A Honda spokeswoman said the company is aware of the industrywide microchip shortage and is considering countermeasures. But it is too soon for Honda to say when the company might announce any output adjustments or how many vehicles might be impacted, she said.

Automakers and suppliers first sounded the alarm about potential supply chain problems last month, warning that it may hit auto production in the first quarter of 2021.

Global makers of semiconductors scaled back output during the pandemic lockdowns of early 2020. But now, these manufacturers are slow to catch up to demand that is rapidly ramping back up.

A massive fire in October at a chip plant owned by Asahi Kasei Microdevices, a unit of Asahi Kasei in southern Japan, has also damaged semiconductor supply.

Fueling the shortage is soaring demand for chips in digital devices such as phones and computers, which is diverting deliveries away from automotive customers.
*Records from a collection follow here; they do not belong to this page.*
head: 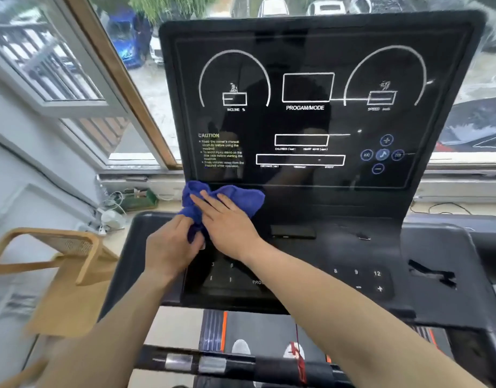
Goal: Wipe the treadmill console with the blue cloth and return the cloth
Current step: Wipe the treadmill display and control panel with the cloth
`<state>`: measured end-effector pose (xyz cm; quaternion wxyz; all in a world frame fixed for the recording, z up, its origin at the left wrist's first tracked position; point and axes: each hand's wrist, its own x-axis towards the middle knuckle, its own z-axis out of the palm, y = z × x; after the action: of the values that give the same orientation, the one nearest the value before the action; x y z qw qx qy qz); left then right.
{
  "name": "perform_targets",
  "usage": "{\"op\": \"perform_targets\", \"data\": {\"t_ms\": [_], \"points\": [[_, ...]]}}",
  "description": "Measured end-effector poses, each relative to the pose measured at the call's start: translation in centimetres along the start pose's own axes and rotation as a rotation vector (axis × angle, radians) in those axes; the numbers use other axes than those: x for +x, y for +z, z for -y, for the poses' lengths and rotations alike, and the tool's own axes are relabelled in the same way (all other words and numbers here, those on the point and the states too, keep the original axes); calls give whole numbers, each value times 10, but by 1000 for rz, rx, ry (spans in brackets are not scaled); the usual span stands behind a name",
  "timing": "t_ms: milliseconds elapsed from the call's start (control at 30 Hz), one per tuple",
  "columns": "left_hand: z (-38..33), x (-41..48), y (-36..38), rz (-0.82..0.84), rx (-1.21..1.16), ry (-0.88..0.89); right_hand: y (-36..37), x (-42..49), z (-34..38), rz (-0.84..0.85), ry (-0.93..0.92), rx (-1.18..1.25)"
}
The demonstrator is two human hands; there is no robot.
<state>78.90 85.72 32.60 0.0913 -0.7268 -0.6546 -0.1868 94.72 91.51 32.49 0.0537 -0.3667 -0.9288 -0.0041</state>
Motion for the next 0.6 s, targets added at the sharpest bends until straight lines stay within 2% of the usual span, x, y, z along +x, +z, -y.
{"op": "perform_targets", "data": {"t_ms": [133,200,333,467,600], "points": [[-3,-27,8,173,-71,94,26,-34,15,78,81,137],[-7,-29,11,203,-89,104,34,-50,18,89,111,154],[-26,-27,19,171,-129,117,33,-77,2,33,148,131],[-55,-16,28,106,-160,41,24,-83,-25,13,180,-8],[-50,-19,32,99,-206,-3,31,-70,-29,84,54,-67]]}}
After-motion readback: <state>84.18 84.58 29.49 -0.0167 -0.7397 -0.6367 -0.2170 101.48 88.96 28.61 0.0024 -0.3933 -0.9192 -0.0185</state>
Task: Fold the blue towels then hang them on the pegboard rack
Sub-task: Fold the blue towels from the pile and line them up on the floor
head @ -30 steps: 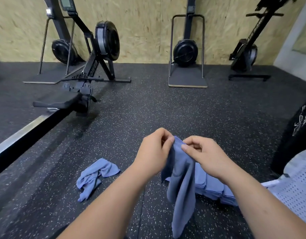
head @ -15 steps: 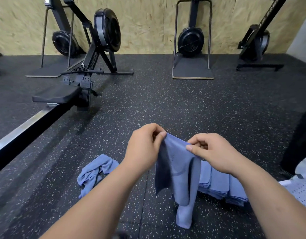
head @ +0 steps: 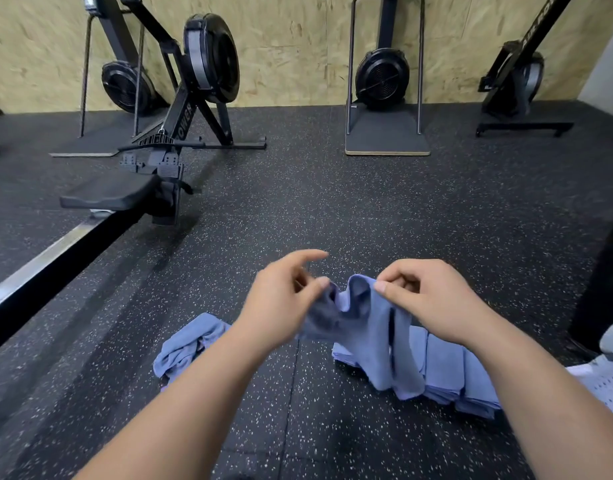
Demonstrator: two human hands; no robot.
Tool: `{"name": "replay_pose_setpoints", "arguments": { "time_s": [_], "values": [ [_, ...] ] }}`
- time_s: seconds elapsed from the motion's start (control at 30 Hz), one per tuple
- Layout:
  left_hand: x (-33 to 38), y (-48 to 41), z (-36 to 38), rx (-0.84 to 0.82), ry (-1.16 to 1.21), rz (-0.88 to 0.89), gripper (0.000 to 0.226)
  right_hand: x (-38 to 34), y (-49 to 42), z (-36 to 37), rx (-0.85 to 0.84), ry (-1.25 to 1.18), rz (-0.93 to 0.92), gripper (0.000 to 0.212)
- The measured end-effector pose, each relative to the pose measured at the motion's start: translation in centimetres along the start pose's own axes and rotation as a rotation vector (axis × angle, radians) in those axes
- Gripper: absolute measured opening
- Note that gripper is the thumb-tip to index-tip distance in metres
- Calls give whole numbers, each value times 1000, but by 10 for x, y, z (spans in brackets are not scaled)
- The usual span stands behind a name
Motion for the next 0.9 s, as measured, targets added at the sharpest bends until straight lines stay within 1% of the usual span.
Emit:
{"name": "replay_pose_setpoints", "arguments": {
  "time_s": [0.03, 0.07, 0.13, 0.2, 0.4, 0.53, 0.63, 0.7, 0.73, 0.8, 0.83, 0.87, 0.9],
  "values": [
    [7, 2, 6, -51, 12, 52, 37, -3, -1, 6, -16, 2, -23, 7],
    [13, 5, 11, -88, 12, 95, 37, -7, -1, 11, -32, 3, -43, 7],
    [19, 8, 19, -119, -28, 143, 23, -13, -1, 18, -61, -12, -69, 6],
    [21, 9, 22, -102, -70, 135, 5, -14, -1, 21, -77, -20, -78, 6],
    [8, -1, 8, 65, -98, -35, 9, -2, -1, 6, -115, -42, 27, 9],
    [-10, -8, -5, 169, -84, -226, 14, 2, 1, -10, -86, -71, 65, 7],
    [-16, -7, -8, 181, -166, -272, 13, 8, 0, -14, -32, 7, 57, 7],
    [-12, -4, -6, 137, -229, -198, 7, 9, -1, -11, -12, 45, 33, 7],
    [-8, -2, -3, 88, -234, -129, 18, 8, -2, -7, -13, 55, 16, 8],
    [2, 3, 6, -45, -162, 18, 40, 2, -2, 4, -42, 59, -22, 8],
    [7, 6, 10, -92, -135, 78, 44, -1, -2, 10, -67, 52, -41, 8],
    [12, 8, 13, -115, -135, 123, 43, -5, -2, 15, -92, 42, -56, 8],
    [15, 10, 16, -121, -154, 151, 36, -7, -2, 20, -112, 29, -70, 8]
  ]
}}
Point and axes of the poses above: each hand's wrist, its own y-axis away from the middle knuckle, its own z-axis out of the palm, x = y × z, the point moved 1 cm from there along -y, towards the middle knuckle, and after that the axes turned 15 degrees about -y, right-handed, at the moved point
Among those already warning of interruptions are Volkswagen Group and suppliers Bosch and Continental. Other automakers, including General Motors, have said they also see the pipeline being pinched and are working to avoid production slowdowns.

Separately, China’s GAC said its joint venture with Honda had received warnings on supply of certain models, but gave no details.

Dongfeng, which also has a partnership in China with Honda, did not immediately respond to a request for comment.